The second-leading cause of cancer death among women in the U.S., breast cancer affects one in every eight women in their lifetime, according to the American Cancer Society, an organization that has expressed strong criticism of the new recommendations.

The majority of cancer specialists and primary care physicians, as well as many of the estimated 250,000 breast cancer survivors in the U.S., readily attribute annual screening mammograms for identifying breast cancer early when it is most treatable. Widespread breast cancer screening in the U.S. combined with advances in therapies are generally recognized by cancer specialists and scientists as the single greatest factor in the dramatic reduction in breast cancer mortality seen since the current mammography guidelines were instituted in 2002.

"It's important to remember that for women between ages 40 and 50 there is a significant reduction in breast cancer mortality from screening and many of the studies demonstrating that reduction were done with annual mammography," says Vermont Cancer Center physician-scientist Marie Wood, M.D., UVM professor of medicine and interim director of the Division of Hematology/Oncology at Fletcher Allen. "For women 40 and 50, both the false positive and false negative rates are higher, so to screen based on risk makes sense, but we need more studies to determine how to best do this. For now, women between ages 40 and 50 should work with their primary care providers to assess their risk as not all women in this age group have the same risk for breast cancer."

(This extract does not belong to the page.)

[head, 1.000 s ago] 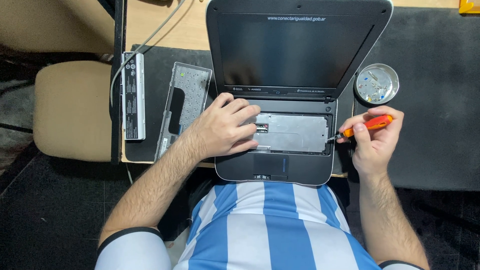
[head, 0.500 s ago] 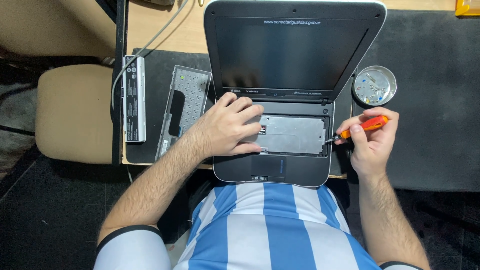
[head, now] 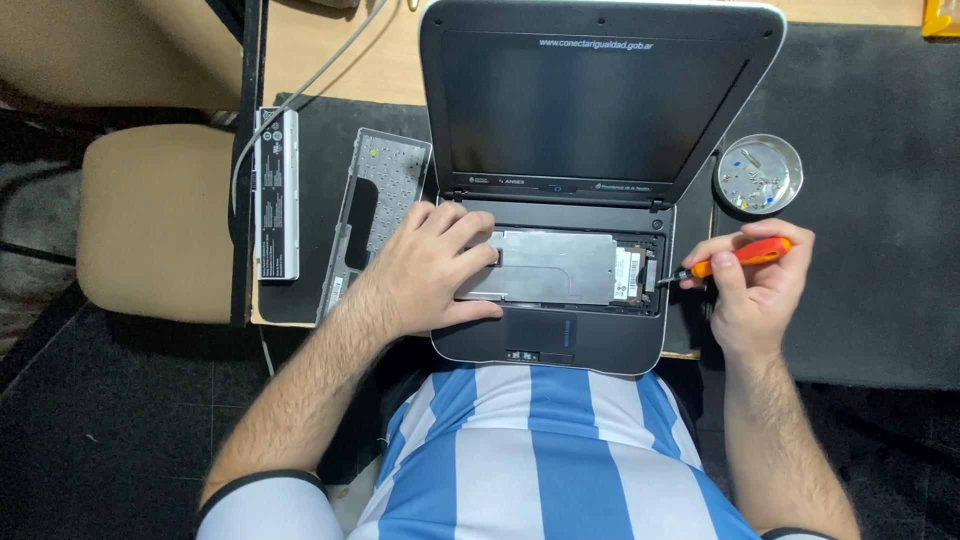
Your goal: The person removes the laptop battery, then uses a screwdriver to unscrew and detach the back cover, screen bezel, and keyboard. The person lifts off each component and sets them aside on the desk.
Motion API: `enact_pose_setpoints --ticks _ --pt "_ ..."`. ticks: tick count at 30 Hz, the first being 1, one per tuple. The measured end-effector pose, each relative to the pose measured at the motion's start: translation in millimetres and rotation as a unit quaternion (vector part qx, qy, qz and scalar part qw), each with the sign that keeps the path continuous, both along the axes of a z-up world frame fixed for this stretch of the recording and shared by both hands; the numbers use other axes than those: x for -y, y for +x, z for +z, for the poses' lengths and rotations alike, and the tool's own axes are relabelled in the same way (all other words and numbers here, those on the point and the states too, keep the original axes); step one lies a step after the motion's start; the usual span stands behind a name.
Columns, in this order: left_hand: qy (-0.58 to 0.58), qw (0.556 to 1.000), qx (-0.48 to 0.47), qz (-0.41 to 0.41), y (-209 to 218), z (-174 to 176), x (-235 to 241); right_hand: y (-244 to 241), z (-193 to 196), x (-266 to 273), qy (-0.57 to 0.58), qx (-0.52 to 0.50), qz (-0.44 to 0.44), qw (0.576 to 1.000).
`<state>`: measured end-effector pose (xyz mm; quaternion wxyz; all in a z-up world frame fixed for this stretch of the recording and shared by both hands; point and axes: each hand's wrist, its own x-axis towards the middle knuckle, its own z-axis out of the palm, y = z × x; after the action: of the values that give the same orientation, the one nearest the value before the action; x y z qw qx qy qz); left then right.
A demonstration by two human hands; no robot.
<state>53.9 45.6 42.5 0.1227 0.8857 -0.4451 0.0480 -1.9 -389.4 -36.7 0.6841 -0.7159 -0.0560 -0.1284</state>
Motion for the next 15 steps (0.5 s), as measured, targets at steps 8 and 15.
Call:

In response to the new USPSTF recommendations, the National Cancer Institute (NCI) issued a statement underscoring that it will review the new USPSTF recommendations before making any corresponding recommendations regarding breast cancer screening in light of the task force panel’s recent assessment. "Screening mammography remains an important, effective tool for early detection of breast cancer," the statement said.

Additionally, U.S. Health and Human Services Secretary Kathleen Sebelius issued a statement on the new breast cancer screening recommendations. "What is clear is that there is a great need for more evidence, more research and more scientific innovation to help women prevent, detect, and fight breast cancer," Sebelius said. "My message to women is simple. Mammograms have always been an important life-saving tool in the fight against breast cancer and they still are today. Keep doing what you have been doing for years — talk to your doctor about your individual history, ask questions, and make the decision that is right for you."

The new USPSTF guidelines are available online at the Annals of Internal Medicine.